Sometimes I think I must still be in the “denial” phase. Happens every morning when I wake up and I expect her to be there. Or when, half-asleep, I reach over to touch someone who isn’t there. I used to do this sometimes to reassure myself that she was still breathing — she would be so still when she slept, it would scare me sometimes. I was that paranoid she’d die. But not paranoid enough, or at the right time, apparently.

I’ll think: she’ll be there when I come home.

I’ll think: she’s away on a trip. She’ll be back.

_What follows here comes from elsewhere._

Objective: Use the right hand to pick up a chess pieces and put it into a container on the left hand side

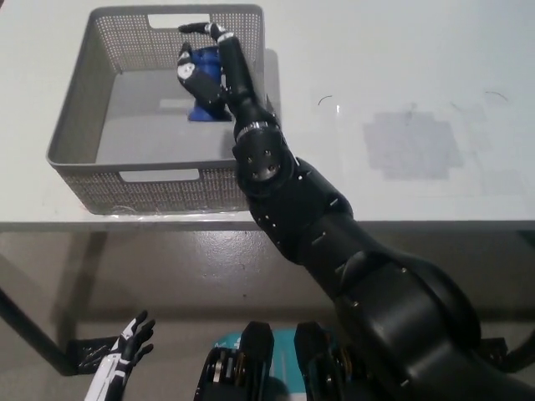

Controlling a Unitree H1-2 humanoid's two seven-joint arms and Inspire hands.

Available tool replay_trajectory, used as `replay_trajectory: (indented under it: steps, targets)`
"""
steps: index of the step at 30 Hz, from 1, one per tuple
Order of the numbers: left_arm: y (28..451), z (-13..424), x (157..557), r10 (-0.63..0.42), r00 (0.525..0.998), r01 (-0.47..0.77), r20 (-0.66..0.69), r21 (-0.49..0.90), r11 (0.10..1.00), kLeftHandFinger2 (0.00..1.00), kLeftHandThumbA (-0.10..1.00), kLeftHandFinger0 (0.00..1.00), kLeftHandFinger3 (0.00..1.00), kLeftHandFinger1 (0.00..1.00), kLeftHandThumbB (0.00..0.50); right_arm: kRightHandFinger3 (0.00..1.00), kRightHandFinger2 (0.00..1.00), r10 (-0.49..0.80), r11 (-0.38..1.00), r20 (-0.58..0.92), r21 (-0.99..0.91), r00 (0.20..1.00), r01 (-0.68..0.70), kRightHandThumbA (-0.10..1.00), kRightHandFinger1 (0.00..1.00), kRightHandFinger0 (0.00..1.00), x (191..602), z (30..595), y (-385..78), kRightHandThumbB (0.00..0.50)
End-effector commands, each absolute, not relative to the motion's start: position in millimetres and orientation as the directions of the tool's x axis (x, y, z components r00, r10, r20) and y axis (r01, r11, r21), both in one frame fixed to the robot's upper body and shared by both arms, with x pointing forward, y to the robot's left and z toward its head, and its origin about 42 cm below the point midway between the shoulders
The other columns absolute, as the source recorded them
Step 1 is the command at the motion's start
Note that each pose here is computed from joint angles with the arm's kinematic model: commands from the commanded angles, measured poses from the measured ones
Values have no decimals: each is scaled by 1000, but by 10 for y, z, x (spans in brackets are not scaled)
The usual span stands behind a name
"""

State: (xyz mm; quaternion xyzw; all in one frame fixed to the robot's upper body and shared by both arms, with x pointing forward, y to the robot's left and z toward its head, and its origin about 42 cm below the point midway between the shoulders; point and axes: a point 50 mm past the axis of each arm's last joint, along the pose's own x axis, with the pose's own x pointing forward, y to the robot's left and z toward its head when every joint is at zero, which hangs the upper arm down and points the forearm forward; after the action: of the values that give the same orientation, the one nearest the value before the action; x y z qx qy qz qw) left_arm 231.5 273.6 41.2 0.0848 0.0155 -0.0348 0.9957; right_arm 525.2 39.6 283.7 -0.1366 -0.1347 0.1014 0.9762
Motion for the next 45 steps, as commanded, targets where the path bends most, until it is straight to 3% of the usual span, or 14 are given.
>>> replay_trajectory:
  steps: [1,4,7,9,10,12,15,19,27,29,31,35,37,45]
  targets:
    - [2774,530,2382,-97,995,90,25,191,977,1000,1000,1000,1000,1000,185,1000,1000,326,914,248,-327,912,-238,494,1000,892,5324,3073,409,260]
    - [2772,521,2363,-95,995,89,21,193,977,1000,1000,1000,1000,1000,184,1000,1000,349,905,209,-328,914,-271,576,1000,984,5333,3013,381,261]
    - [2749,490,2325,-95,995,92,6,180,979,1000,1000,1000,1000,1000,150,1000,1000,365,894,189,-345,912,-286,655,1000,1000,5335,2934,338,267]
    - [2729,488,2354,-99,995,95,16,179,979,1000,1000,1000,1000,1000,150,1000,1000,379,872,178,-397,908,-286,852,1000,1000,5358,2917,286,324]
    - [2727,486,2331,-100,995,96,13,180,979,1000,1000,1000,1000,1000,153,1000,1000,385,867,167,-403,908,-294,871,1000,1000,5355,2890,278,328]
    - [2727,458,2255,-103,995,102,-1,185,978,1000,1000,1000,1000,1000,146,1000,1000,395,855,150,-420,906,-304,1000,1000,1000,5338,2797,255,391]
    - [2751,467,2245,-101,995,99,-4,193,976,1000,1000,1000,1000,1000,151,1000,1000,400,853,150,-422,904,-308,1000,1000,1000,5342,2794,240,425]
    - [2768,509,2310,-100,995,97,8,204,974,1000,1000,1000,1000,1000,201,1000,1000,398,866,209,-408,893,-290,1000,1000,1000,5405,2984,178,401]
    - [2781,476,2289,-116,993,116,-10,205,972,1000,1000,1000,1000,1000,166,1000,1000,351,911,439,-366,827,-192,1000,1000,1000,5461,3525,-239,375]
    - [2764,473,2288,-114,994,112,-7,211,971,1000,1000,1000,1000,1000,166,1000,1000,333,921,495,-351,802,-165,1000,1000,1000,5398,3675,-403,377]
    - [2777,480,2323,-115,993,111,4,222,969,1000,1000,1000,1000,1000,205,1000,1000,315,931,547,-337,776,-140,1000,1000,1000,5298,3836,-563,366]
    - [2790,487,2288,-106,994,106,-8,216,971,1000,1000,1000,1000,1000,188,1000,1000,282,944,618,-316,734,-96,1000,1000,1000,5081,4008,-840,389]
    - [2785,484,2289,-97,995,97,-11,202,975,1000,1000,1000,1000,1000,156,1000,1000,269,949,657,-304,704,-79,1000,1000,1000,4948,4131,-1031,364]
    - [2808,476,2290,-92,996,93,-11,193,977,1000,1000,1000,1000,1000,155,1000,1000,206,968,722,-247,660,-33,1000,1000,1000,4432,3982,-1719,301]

Only two things seem able to push her out of my head. Maybe three. Patient care does it; I think I knew that instinctively, which is why I went back to work so quickly. If I get caught up in a book or movie, that helps. And thinking about other women, that surprisingly is the most effective trick. This is something I never would have predicted. I would have thought it impossible to think about other women when you’re grieving for someone so dear. Turns out it’s easy. It feels like a physical force, like magnetism or gravity. I want to fill that huge sucking hole. They say you shouldn’t make any important decisions (like marriage) in the first year. I can see the sense of that. And it’s not an irrational urge; I mean, I don’t feel like I want to fill the gap with just anyone. Naturally, I want what I had with Karen, and that is no easy thing to come by.

Just glum right now because I’m working on bills. Procrastinating RIGHT now, obviously, but the bills are there at my left side, waiting to be paid. This is something Karen did for years, and then as she declined, we did it together, but now it never fails to upset me.

I’ve taken to lying to my patients when they ask about my family. Oh, we’re fine, I say. Just fine.